┌────────

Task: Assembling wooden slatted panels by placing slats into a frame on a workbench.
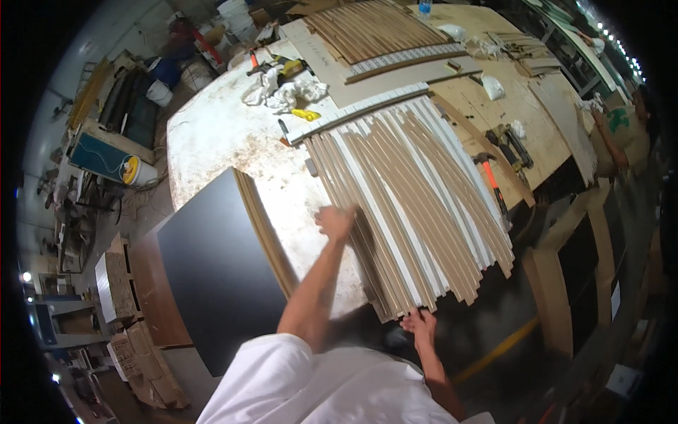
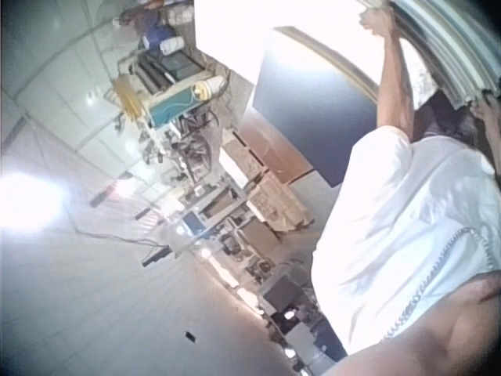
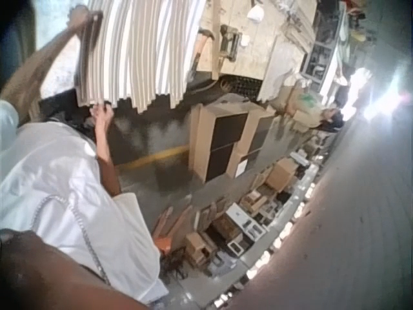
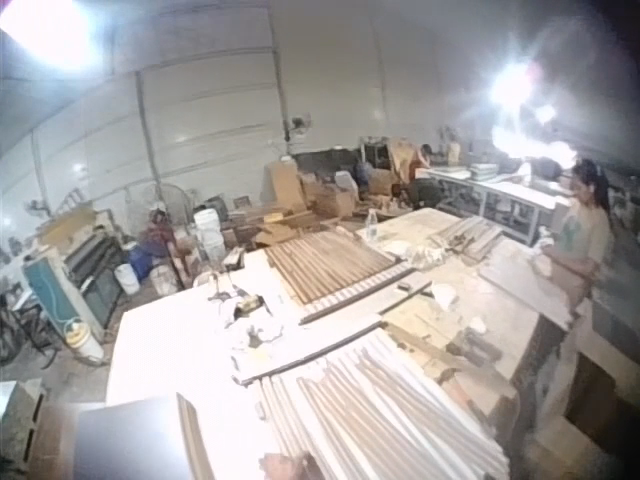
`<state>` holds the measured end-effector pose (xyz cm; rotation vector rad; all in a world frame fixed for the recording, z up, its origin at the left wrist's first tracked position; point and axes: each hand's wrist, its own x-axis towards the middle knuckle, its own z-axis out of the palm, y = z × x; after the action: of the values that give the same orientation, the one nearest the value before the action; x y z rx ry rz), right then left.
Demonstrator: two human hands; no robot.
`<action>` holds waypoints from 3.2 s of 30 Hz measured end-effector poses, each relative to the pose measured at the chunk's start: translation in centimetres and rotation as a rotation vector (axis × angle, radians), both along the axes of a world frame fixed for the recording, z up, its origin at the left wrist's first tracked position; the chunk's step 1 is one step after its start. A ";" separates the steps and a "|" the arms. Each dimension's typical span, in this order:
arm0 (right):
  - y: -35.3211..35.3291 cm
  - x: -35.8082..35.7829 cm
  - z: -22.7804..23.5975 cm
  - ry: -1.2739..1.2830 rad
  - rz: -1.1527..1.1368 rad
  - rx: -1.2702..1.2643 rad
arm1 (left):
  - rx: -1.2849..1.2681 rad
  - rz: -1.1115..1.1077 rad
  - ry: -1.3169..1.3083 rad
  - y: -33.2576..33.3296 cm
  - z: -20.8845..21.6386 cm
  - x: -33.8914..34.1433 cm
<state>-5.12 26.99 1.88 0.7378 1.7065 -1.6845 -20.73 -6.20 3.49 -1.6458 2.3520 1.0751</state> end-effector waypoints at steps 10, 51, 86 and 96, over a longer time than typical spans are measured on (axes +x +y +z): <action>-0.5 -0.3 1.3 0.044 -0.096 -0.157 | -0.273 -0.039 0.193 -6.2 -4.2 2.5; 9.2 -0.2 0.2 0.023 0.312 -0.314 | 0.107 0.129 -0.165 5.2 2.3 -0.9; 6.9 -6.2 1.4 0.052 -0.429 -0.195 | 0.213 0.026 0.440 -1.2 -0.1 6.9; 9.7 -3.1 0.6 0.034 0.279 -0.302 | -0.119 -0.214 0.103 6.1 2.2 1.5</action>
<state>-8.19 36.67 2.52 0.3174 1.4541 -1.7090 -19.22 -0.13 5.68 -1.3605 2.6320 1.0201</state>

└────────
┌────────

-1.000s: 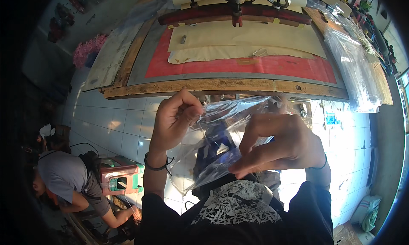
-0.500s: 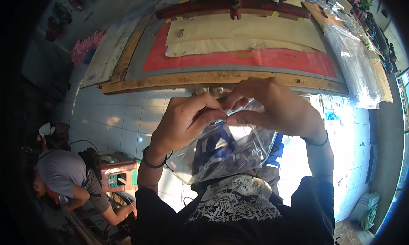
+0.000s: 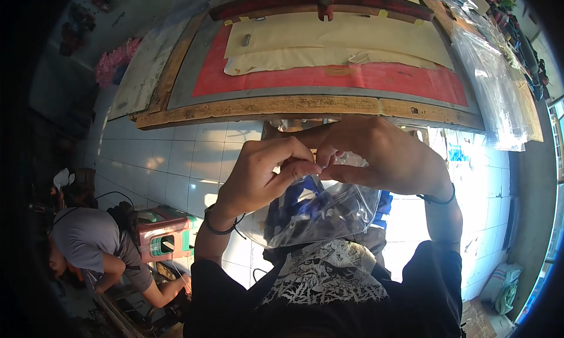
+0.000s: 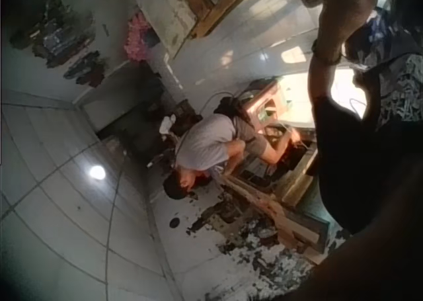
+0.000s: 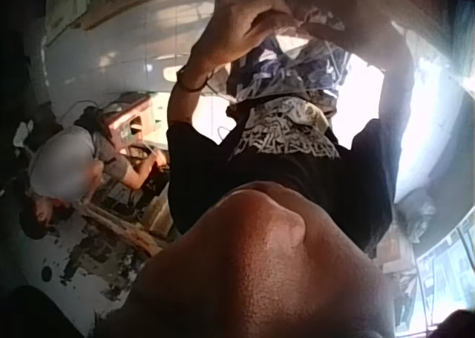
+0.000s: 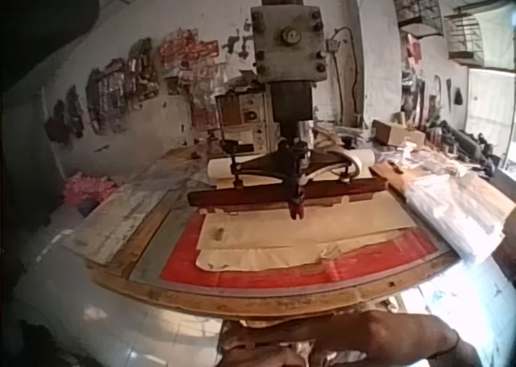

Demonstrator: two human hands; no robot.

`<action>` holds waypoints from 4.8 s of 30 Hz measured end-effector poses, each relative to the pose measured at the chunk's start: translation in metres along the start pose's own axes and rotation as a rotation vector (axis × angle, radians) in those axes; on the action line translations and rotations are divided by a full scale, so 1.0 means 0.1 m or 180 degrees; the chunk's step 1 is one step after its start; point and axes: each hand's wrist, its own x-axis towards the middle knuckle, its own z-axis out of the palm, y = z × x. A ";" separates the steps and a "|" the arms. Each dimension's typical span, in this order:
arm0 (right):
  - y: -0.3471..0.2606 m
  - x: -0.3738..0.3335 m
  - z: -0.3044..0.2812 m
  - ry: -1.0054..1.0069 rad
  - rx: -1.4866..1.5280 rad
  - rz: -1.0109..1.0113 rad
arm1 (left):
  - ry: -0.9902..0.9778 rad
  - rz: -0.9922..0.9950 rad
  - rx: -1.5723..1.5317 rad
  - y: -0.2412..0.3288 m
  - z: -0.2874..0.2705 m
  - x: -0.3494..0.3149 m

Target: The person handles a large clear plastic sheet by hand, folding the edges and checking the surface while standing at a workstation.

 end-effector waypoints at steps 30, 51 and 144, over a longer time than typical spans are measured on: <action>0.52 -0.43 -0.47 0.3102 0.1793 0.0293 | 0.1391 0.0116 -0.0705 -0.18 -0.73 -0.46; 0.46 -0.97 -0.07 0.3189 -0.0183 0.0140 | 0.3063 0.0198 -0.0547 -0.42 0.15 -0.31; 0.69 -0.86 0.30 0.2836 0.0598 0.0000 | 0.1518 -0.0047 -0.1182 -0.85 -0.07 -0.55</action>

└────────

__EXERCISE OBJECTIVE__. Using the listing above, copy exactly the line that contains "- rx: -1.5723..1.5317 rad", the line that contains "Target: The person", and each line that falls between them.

__SOLVED PROBLEM__.
  - rx: -1.5723..1.5317 rad
  - y: -0.2412..0.3288 m
  - z: -0.2874..0.2705 m
  - x: -0.3494..0.3149 m

Target: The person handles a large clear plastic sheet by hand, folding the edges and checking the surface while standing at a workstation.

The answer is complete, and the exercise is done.